**TASK TO CARRY OUT:**
Say how many lines in the listing contain the string "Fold", giving the number alone.
------------------------------------------------------------------------
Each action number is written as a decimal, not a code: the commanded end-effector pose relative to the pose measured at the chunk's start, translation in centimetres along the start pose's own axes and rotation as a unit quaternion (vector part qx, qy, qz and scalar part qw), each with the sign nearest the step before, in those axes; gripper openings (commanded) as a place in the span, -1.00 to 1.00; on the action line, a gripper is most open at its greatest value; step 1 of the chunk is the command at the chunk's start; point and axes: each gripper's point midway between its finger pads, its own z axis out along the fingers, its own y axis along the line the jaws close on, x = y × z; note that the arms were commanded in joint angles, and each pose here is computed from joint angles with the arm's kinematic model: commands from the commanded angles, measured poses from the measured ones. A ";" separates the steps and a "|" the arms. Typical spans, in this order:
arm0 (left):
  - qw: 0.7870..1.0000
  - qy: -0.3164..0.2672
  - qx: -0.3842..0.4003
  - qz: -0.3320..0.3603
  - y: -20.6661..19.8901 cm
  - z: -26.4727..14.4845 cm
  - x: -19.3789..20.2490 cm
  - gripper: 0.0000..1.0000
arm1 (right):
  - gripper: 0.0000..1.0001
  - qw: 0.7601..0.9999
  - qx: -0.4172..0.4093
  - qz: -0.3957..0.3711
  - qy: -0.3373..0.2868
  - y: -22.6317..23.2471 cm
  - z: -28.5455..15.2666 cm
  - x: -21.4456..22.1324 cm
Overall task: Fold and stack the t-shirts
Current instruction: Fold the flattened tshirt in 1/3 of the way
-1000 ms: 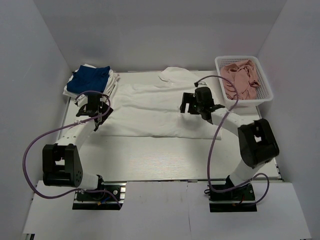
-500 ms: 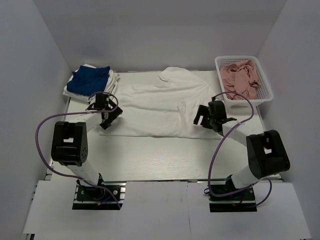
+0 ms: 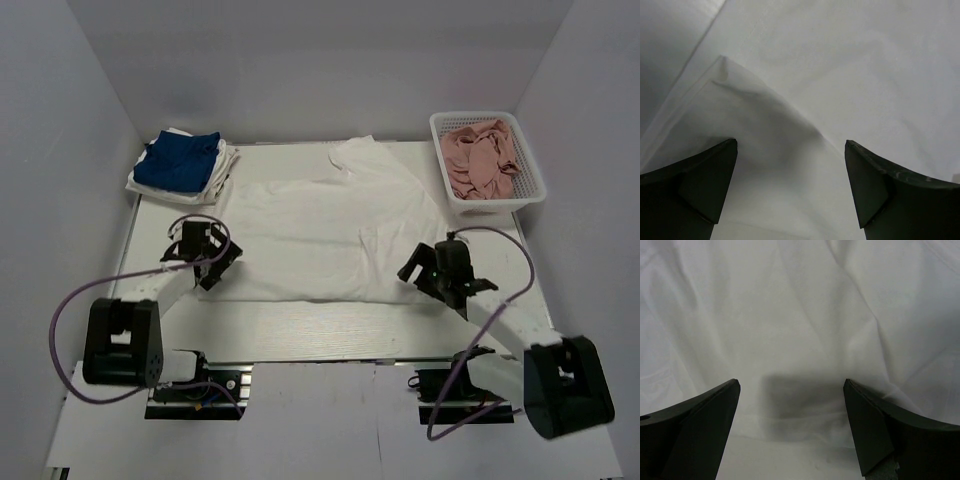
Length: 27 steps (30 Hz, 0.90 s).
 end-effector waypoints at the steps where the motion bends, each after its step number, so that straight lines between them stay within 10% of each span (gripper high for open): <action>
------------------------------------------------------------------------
**FINISHED EXERCISE:**
2